The use of FOS to modify blood lipids/cholesterol has also been a focus of research, due to 'by-products' made by the bacteria in the lower intestines after they devour this ultra low-calorie carbohydrate. Fructans appear to mildly lower only blood total and LDL cholesterol in persons with elevated cholesterol, but among subjects with 'normal' blood cholesterol, triglycerides decline.6 However, the researchers saw these effects in approximately half of the studies on lipid-altering effects of fructans. Scientists have yet to conduct studies to determine the long-term effects of fructan supplementation.
Diving Into Calcium
Virtually all of the calcium that makes its way into dietary supplements is originally mined from the earth and occurs as calcium carbonate. The same type of calcium is found in coral reefs. A spate of advertisements has claimed this form of calcium to be superior and more absorbable.
If we don scuba diving gear, however, we find little objective science to support such bubbly claims. In one human study, 12 people ate one serving of crackers fortified with either 525mg of calcium from Japanese coral (2:1 ratio of calcium to magnesium) or from terrestrial calcium carbonate.7 Using a less than exact method to assess calcium absorption, the study found a modestly higher response with coral calcium.
In another study, researchers found oral supplementation with a different Japanese coral calcium (17:1 ratio of calcium to magnesium) to produce a greater immune-stimulating-effect in mice compared with those given calcium carbonate.8 There do not appear to be any human studies examining the effects of coral calcium on bone density or bone metabolism, the real reason for supplementation with calcium (from any source). Because of the abundant human research supporting "land-derived" calcium carbonate and other forms of calcium (citrate, or citrate malate) on bone density, coral calcium appears to be more of a fish story and a possible long-term environmental gamble.

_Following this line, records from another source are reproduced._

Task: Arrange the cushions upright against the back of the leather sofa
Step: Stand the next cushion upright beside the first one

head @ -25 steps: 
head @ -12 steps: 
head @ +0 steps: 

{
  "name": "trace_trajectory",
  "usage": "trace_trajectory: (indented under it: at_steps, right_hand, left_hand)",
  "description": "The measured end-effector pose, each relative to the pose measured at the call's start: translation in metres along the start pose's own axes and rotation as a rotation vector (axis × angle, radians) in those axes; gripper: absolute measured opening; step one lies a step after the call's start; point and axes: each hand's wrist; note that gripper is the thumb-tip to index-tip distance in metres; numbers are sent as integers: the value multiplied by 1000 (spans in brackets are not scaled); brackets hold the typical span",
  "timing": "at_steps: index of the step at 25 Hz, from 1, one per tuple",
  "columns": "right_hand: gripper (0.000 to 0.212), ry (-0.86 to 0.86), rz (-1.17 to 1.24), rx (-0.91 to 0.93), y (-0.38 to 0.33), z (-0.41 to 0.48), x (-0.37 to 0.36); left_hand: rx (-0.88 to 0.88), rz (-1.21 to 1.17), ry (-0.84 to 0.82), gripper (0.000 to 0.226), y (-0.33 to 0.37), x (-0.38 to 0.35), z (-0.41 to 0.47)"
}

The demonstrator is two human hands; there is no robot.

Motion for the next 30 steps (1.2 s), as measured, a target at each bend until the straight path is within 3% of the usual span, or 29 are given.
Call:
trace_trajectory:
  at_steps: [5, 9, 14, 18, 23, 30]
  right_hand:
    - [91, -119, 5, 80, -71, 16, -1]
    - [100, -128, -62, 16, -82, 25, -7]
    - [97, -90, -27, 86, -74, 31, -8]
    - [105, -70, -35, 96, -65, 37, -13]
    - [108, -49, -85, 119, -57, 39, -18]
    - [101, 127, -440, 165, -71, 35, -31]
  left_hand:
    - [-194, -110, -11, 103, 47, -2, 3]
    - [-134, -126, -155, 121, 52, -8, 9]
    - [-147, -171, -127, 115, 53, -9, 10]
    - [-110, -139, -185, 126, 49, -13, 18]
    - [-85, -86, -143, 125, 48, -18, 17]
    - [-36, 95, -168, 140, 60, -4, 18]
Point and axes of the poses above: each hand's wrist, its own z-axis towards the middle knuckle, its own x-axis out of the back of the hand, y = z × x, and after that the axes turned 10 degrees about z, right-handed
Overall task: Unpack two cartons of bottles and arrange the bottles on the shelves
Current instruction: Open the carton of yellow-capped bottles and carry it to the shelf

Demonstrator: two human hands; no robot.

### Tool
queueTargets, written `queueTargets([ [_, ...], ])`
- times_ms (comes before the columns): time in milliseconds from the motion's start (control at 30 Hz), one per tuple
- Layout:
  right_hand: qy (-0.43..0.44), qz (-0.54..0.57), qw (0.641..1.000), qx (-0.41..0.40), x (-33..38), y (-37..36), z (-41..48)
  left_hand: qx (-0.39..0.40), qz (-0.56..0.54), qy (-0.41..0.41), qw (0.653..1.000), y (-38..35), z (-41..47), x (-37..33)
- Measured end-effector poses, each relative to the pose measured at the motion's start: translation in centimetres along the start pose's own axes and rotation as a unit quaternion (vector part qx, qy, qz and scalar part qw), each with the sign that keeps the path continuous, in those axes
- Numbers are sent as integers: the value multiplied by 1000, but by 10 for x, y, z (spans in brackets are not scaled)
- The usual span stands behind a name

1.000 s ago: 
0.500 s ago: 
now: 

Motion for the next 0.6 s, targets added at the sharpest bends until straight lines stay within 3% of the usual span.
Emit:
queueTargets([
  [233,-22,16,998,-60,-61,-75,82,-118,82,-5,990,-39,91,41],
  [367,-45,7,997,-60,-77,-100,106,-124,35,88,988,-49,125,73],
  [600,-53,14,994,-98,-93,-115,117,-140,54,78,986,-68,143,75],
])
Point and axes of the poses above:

Anthony Almada, BSc, MSc, is co-founder of EAS and founder and chief scientific officer of IMAGINutrition in Laguna Niguel, California.
1. Alles MS, et al. Consumption of fructooligosaccharides does not favorably affect blood glucose and serum lipid concentrations in patients with type 2 diabetes. Am J Clin Nutr 1999;69:64-9.
2. Swanson KS, et al. Fructooligosaccharides and Lactobacillus acidophilus modify bowel function and protein catabolites excreted by healthy humans. J Nutr 2002;132:3042-50.
3. Bouhnik Y, et al. Short-chain fructo-oligosaccharide administration dose-dependently increases fecal Bifidobacteria in healthy humans. J Nutr 1999;129:113-6.
4. Chen HL, et al. Effects of fructooligosaccharide on bowel function and indicators of nutritional status in constipated elderly men. Nutr Res 2002;20:1725-33.
5. Guigoz Y, et al. Effects of oligosaccharide on the faecal flora and non-specific immune system in elderly people. Nutr Res 2002;22:13-25.
6. Pereira DIA, Gibson G. Effects of consumption of probiotics and prebiotics on serum lipid levels in humans. Crit Rev Biochem Mol Biol 2002;37:259-81.
7. Ishitani K, et al. Calcium absorption from the ingestion of coral-derived calcium by humans. J Nutr Sci Vitaminol 1999;45:509-17.
8. Hirota Y, Sugisaki T. Effects of the coral calcium as an inhibitory substance against colon cancer and its metastasis in the lungs. Nutr Res 2000;20:1557-67.